[Collection entries]
------------

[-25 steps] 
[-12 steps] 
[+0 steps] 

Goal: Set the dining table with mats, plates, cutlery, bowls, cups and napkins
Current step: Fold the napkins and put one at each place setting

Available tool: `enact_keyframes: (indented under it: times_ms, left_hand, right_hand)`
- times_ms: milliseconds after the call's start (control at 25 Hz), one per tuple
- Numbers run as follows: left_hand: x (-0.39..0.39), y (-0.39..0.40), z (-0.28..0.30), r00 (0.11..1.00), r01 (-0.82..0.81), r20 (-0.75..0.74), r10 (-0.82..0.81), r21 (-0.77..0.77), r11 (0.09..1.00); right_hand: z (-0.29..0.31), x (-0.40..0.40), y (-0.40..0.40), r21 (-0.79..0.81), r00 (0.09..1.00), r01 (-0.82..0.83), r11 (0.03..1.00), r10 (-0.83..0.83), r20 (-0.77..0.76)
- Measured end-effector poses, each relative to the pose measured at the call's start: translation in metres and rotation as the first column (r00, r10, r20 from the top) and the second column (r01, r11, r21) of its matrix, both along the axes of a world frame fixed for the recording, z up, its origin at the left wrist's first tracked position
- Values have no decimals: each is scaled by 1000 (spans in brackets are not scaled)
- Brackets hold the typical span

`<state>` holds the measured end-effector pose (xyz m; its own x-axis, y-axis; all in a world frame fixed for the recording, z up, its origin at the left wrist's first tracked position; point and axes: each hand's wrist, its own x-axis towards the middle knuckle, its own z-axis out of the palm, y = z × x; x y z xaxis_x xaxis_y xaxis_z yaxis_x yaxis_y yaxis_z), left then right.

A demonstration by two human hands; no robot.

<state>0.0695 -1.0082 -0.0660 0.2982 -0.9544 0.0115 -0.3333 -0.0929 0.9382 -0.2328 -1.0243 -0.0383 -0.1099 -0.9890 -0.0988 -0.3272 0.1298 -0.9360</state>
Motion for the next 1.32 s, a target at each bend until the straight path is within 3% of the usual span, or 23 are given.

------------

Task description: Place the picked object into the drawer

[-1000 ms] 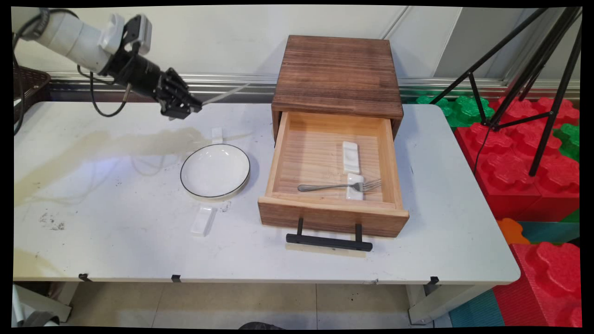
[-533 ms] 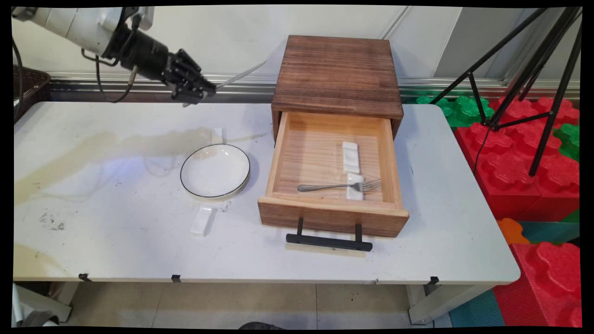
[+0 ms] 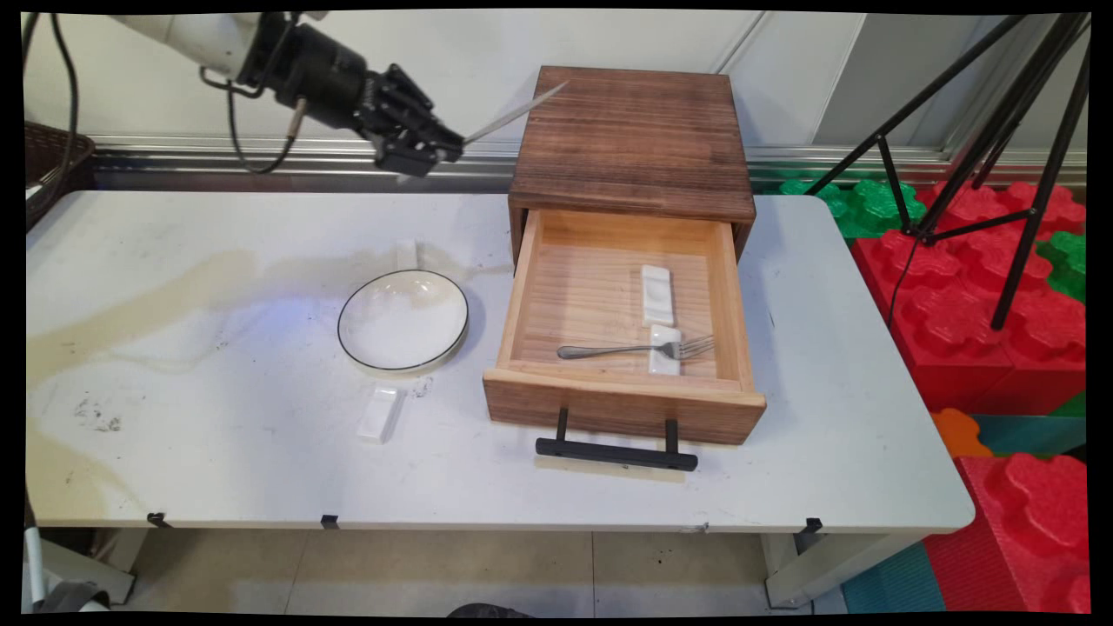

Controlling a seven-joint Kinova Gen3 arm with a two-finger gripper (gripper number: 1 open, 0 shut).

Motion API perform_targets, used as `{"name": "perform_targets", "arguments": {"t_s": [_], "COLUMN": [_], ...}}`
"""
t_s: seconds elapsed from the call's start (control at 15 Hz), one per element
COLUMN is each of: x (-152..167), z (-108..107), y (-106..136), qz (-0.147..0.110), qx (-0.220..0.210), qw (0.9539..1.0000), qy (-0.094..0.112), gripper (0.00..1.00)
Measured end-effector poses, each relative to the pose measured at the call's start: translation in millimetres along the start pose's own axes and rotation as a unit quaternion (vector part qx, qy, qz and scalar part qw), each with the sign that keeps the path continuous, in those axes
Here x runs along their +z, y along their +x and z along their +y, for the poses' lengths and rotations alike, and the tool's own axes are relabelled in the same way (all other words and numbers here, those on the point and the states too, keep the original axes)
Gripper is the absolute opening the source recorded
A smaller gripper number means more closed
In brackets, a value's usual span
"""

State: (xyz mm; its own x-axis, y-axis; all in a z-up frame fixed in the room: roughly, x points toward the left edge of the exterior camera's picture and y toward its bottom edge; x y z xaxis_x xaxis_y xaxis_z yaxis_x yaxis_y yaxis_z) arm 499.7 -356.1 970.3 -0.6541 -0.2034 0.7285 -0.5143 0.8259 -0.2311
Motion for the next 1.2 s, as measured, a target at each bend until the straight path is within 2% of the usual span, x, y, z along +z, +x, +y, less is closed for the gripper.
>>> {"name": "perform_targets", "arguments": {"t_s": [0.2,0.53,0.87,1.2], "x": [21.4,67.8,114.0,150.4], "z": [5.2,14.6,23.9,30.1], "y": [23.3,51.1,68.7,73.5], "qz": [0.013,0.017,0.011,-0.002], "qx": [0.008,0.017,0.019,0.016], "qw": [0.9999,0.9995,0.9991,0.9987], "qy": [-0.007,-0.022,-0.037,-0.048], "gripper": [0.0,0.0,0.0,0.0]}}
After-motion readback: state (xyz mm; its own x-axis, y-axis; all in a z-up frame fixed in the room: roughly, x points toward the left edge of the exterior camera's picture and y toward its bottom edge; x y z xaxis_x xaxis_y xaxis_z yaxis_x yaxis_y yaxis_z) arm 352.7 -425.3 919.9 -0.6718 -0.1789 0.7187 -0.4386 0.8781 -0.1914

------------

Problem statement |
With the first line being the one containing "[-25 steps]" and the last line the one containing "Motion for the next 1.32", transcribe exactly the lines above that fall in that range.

Answer to the problem |
[-25 steps] 
[-12 steps] 
[+0 steps] 

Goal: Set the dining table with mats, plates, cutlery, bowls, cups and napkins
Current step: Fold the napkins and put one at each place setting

Available tool: `enact_keyframes: (indented under it: times_ms, left_hand, right_hand)`
- times_ms: milliseconds after the call's start (control at 25 Hz), one per tuple
- Numbers run as follows: left_hand: x (-0.39..0.39), y (-0.39..0.40), z (-0.28..0.30), r00 (0.11..1.00), r01 (-0.82..0.81), r20 (-0.75..0.74), r10 (-0.82..0.81), r21 (-0.77..0.77), r11 (0.09..1.00); right_hand: z (-0.29..0.31), x (-0.40..0.40), y (-0.40..0.40), r21 (-0.79..0.81), r00 (0.09..1.00), r01 (-0.82..0.83), r11 (0.03..1.00), r10 (-0.83..0.83), r20 (-0.77..0.76)
- Measured end-effector poses, each relative to the pose measured at the call's start: translation in metres and rotation as the first column (r00, r10, r20 from the top) and the second column (r01, r11, r21) of its matrix, both along the axes of a world frame fixed for the recording, z up, its origin at the left wrist's first tracked position
- Values have no decimals: each is scaled by 1000 (spans in brackets are not scaled)
- Brackets hold the typical span

`<state>` holds the measured end-effector pose (xyz m; its own x-axis, y-axis; all in a world frame fixed for the recording, z up, its origin at the left wrist's first tracked position; point and axes: each hand's wrist, its own x-axis towards the middle knuckle, its own z-axis out of the palm, y = z × x; x y z xaxis_x xaxis_y xaxis_z yaxis_x yaxis_y yaxis_z), left then right.

A demonstration by two human hands; no robot.

<state>0.0695 -1.0082 -0.0660 0.2982 -0.9544 0.0115 -0.3333 -0.0929 0.9382 -0.2328 -1.0243 -0.0383 -0.1099 -0.9890 -0.0988 -0.3272 0.1298 -0.9360</state>
Motion for the next 1.32 s, a target at each bend until the straight path is within 3% of the usual span, or 23 are given.

This completes the required output.